O Brasil atingiu uma marca preocupante: 82,8 milhões de pessoas estão com dívidas em atraso, o equivalente a 50,5% da população adulta. Os dados, divulgados nesta terça-feira (5), escancaram uma realidade econômica cada vez mais pressionada, em que milhões de brasileiros já não conseguem honrar compromissos básicos.
O cenário vai além do simples endividamento — quando ainda há capacidade de pagamento — e revela um avanço consistente da inadimplência, indicando perda real de poder financeiro das famílias. A situação tem dominado o debate público e, inevitavelmente, ganhou espaço nas agendas políticas.
Como resposta, o governo federal lançou uma nova etapa de um programa de renegociação de dívidas, apresentado como alternativa para aliviar o sufoco financeiro da população. No entanto, a iniciativa já nasce cercada de críticas. Para analistas, trata-se de uma solução paliativa, que atua nos efeitos, mas ignora as causas profundas do problema.
Entre os principais pontos levantados está o custo elevado do crédito no país. Juros altos e emprestimos bancários expressivos continuam sendo apontados como fatores centrais que empurram consumidores para um ciclo praticamente inevitável de endividamento. Sem enfrentar essa estrutura, medidas emergenciais tendem a apenas postergar o problema.

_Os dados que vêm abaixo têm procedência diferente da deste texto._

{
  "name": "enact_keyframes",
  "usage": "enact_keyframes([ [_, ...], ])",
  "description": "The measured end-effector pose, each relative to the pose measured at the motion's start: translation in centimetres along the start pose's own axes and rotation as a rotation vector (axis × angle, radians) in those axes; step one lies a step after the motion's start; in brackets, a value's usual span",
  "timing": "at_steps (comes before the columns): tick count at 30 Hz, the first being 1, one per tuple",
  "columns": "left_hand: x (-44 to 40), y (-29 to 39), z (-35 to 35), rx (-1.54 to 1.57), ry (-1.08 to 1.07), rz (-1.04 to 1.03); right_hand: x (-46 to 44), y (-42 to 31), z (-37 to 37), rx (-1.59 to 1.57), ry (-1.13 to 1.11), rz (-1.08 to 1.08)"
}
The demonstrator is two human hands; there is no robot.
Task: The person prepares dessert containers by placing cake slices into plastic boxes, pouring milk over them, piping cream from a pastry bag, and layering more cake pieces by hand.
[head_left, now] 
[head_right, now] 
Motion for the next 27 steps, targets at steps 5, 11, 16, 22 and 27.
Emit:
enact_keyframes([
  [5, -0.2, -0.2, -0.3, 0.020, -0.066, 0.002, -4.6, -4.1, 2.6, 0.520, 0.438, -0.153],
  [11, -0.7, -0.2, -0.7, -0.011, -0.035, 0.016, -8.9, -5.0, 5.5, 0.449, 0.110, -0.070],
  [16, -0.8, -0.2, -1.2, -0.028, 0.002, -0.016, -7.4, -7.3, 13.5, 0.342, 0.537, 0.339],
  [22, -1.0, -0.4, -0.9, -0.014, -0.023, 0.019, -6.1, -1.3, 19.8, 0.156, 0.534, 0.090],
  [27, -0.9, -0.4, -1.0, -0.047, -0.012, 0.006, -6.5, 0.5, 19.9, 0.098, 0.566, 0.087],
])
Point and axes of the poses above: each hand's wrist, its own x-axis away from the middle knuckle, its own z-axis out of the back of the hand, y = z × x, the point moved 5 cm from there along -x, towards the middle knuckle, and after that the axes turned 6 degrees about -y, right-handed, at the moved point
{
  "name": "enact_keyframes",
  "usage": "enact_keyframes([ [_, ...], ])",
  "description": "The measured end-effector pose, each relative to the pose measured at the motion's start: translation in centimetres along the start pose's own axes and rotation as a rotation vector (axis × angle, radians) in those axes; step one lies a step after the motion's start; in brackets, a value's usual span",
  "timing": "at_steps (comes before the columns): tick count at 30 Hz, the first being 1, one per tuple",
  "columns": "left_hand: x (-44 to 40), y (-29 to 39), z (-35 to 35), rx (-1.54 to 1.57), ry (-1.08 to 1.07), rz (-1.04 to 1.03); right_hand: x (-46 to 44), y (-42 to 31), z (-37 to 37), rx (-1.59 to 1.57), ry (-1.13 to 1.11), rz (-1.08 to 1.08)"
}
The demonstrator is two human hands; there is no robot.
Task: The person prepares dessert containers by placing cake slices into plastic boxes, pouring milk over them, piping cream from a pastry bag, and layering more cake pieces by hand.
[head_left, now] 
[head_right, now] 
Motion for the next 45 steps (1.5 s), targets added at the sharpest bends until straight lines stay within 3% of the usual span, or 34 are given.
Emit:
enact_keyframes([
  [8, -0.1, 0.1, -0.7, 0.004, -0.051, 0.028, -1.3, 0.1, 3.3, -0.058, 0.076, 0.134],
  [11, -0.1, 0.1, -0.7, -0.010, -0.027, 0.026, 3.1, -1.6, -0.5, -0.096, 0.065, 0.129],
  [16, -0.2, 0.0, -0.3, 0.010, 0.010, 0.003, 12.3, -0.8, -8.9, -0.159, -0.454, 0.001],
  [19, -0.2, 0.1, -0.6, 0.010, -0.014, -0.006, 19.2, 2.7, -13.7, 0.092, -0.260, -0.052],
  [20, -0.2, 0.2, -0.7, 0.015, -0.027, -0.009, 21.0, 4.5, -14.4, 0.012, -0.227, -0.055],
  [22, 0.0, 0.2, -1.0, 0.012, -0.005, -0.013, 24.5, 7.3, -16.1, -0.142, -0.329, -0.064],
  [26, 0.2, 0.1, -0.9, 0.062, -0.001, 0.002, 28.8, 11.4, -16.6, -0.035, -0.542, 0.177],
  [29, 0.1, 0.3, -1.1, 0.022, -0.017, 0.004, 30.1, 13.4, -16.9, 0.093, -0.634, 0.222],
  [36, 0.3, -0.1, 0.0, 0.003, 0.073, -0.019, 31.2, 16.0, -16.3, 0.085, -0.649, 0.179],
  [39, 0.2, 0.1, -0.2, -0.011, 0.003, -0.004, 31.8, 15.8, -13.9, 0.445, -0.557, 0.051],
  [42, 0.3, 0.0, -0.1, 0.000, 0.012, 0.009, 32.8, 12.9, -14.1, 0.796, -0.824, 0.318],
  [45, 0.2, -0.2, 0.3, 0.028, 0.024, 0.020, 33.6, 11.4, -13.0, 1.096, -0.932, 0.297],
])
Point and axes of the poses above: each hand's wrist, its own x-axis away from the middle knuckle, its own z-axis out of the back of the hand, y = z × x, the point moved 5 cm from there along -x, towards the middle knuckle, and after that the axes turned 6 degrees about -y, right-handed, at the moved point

Há também o alerta sobre o chamado “risco moral”. Programas que facilitam ou perdoam dívidas podem, na prática, incentivar a reincidência, criando uma cultura de dependência de renegociações futuras. Para críticos, isso enfraquece a responsabilidade financeira e distorce o funcionamento do mercado de crédito.
Outro fator que começa a ganhar peso no debate é o avanço das apostas online, apontadas como mais um elemento de pressão sobre o orçamento das famílias. Especialistas consideram imprudente ignorar o impacto desse setor no aumento do endividamento.
Nos bastidores, já se discute a ampliação das medidas para alcançar também quem ainda paga suas contas, mas vive no limite financeiro. A possível expansão reforça a percepção de que o problema é mais amplo — e mais grave — do que as soluções até agora apresentadas conseguem atingir.
Com metade da população adulta inadimplente, o país enfrenta não apenas uma crise de crédito, mas um retrato claro de fragilidade econômica. Sem reformas estruturais e medidas mais profundas, o risco é de que programas emergenciais se tornem rotina — enquanto o problema real segue sem solução.